The quillback (Carpiodes cyprinus), also known as the quillback carpsucker, is a type of freshwater fish of the sucker family widely distributed throughout North America.  It is deeper-bodied than most suckers, leading to a carplike appearance. However, the quillback is not a carp. It can be distinguished from carp by the lack of barbels around the mouth. The quillback is long-lived, with age up to 30 years, 44 years, and 52 years documented across different studies.

Physical description
The quillback is a medium-sized, deep-bodied fish found throughout North America. It has a small head, humped back and deeply forked caudal fin. The compressed body of the quillback makes it look flattened when viewed from the side. The quillback has a subterminal mouth with no barbels, and no nipple-like protrusions on the bottom lip. It has large, reflective, silver cycloid scales that are responsible for giving the quillback its characteristic silver color. They have a white belly with yellow or orange lower fins. The tail and dorsal fin are usually gray or silver. The quillback gets its name from the long quill that is formed via the first several fin rays of the dorsal fin. Quillback are typically 15–20 inches on average, weighing between 1 and 4 pounds. However, they can grow up to 26 inches and weigh 10 pounds. The quillback has a nearly straight, hyper-sensitive lateral line, composed of at least 37 lateral line scales. This helps the fish locate predators and prey.

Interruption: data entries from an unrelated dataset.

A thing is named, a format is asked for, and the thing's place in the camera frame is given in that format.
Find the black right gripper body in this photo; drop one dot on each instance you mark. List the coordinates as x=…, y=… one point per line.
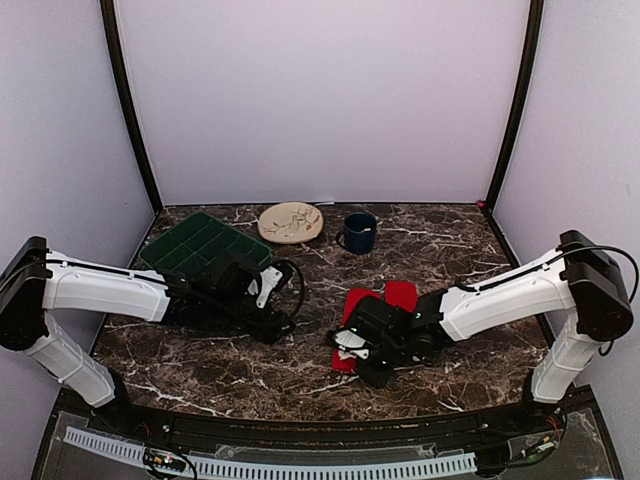
x=394, y=356

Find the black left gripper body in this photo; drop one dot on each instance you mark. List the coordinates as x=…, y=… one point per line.
x=227, y=311

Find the red santa sock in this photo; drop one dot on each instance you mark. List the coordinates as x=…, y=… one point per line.
x=343, y=362
x=401, y=294

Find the green divided plastic tray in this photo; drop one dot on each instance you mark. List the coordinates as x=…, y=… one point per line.
x=199, y=241

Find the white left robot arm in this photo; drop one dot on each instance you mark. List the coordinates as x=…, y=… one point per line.
x=39, y=281

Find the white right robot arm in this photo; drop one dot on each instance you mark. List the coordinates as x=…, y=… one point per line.
x=577, y=278

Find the beige floral ceramic plate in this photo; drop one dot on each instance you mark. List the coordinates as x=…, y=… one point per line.
x=290, y=223

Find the dark blue mug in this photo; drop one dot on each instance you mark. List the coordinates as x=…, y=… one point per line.
x=358, y=233

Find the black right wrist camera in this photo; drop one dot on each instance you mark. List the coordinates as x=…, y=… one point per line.
x=371, y=318

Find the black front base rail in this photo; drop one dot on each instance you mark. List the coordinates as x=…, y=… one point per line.
x=578, y=419

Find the white slotted cable duct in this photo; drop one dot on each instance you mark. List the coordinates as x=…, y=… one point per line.
x=165, y=464

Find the black left frame post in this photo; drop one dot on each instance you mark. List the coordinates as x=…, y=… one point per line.
x=126, y=101

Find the black frame post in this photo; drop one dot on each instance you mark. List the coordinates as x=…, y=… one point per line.
x=126, y=101
x=521, y=89

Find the black right frame post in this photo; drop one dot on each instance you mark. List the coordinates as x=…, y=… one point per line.
x=521, y=89

Distribution, habitat and diet
The quillback is found throughout much of North America, from Saskatchewan to Florida, and from South Dakota to Alabama. The quillback occupies temperate, freshwater habitats. This includes many streams, lakes, channels and rivers. They prefer water that is clear, slow moving, highly productive and moderately deep. The quillback can commonly be found in the Hudson Bay, the Mississippi River basin, the Great Lakes, and drainages from the Delaware, Apalachicola, and Pearl rivers. They often comprise a large portion of the biomass of warmwater rivers, but they are very difficult to catch with traditional American angling methods. The quillback carpsucker is closely related to the highfin carpsucker and the river carpsucker.  All three species are rarely caught by anglers due to their feeding habits, but they have been caught occasionally on worms, minnows, and artificial lures.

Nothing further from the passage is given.